Robert McCann, a spokesman for the Michigan Department of Environmental Quality, says he doesn’t know whether the GM divisions that remain in bankruptcy will cover their debts. The state hasn’t even completed studies to determine the extent of pollution.

If the bankrupt units and the Superfund can’t pay, McCann says Michigan will be stuck with a gigantic bill it has no way to cover.

“As unsecured creditors, claimants have a legal path to have their claims satisfied on a pro rata basis with the proceeds” from the company’s bankruptcy assets sale, said Greg Martin, a GM spokesman. He said that if the company had been liquidated, unsecured creditors would have received nothing.

Health Risks
The state cleanup fund, which was unable to raise money through an attempted bond issue in 2008, once had $1 billion. It ran out of money in early 2009.

“Our last few dollars are being spent shutting down cleanup processes we can’t afford to finish,” McCann says.

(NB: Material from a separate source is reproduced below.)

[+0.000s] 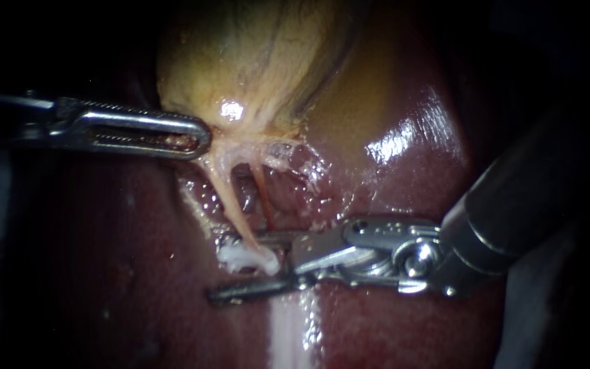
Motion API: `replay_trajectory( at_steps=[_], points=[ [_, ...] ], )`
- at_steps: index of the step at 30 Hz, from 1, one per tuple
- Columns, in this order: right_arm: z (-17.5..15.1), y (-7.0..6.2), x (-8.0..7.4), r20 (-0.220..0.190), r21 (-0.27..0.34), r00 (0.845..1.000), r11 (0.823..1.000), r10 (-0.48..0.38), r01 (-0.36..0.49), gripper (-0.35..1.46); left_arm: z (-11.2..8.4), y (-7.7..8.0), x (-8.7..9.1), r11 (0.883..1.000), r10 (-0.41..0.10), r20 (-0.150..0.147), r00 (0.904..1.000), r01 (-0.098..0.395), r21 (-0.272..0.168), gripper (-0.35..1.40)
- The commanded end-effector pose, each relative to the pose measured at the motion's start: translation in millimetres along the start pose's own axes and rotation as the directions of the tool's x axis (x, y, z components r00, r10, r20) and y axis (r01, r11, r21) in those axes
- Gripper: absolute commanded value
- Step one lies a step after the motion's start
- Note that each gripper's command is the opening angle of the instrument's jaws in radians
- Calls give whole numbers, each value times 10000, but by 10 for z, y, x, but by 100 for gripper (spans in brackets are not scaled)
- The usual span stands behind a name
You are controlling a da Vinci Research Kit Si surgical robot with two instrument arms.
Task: Going back second clip left tube
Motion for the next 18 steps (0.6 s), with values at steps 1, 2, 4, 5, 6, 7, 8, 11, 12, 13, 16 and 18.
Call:
replay_trajectory(
  at_steps=[1,2,4,5,6,7,8,11,12,13,16,18],
  points=[
    [1,1,1,1,-12,10000,10000,10,-10,49,0,0,0,10000,-6,-3,10000,6,9,-35],
    [2,2,2,-2,-18,10000,10000,15,-15,49,0,0,0,10000,-5,-4,10000,5,9,-35],
    [4,4,3,2,-3,9999,9999,-154,154,49,0,0,0,10000,-6,-4,10000,6,10,-35],
    [5,5,4,1,-6,9998,9998,-212,212,49,0,0,0,10000,-6,-4,10000,6,10,-35],
    [6,5,4,1,-8,9998,9998,-211,211,49,0,0,0,10000,-6,-4,10000,6,10,-35],
    [6,6,4,1,-8,9996,9996,-270,270,49,0,0,0,10000,-6,-4,10000,6,10,-35],
    [6,6,4,0,-9,9995,9995,-327,327,49,0,0,0,10000,-6,-4,10000,6,10,-35],
    [6,9,5,-29,-103,9993,9992,-379,379,49,1,0,0,10000,-6,-5,10000,6,11,-35],
    [6,10,5,-37,-132,9990,9990,-437,437,49,1,0,0,10000,-6,-5,10000,6,11,-35],
    [5,10,5,-38,-133,9990,9990,-436,435,49,1,0,0,10000,-6,-5,10000,6,11,-35],
    [4,14,6,-82,-292,9985,9981,-539,536,49,1,0,0,10000,-6,-5,10000,6,11,-35],
    [3,16,8,-104,-360,9983,9977,-577,573,49,1,0,0,10000,-6,-5,10000,6,10,-35]
  ],
)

As states and taxpayers wonder how many hazardous sites could be thrown into their laps by rising bankruptcies, no one has even begun to determine the long-term health risks of the pollution, Spoelstra says.

Infertility, lower I.Q. scores, stillborn babies and immune system complications are caused by one of Chemtura’s products, according to 18 scientists, doctors and others who filed court documents in March as part of a public-interest group seeking $9 billion. Chemtura’s bankruptcy judge, Robert Gerber, dismissed the claim, saying the group didn’t follow proper procedures for bringing its claim.

Kalamazoo Vice Mayor Hannah McKinney says the city and about a quarter million people served by a local aquifer fear their tap water may be at risk from carcinogenic PCBs now that Lyondell’s settlement has become final.

“It’s the most-maddening thing,” McKinney says. “It’s the community that’s going to lose.”

Beyond Kalamazoo, towns and cities wrestling with environmental cleanups and growing bankruptcies may find themselves stuck in the same toxic quagmire.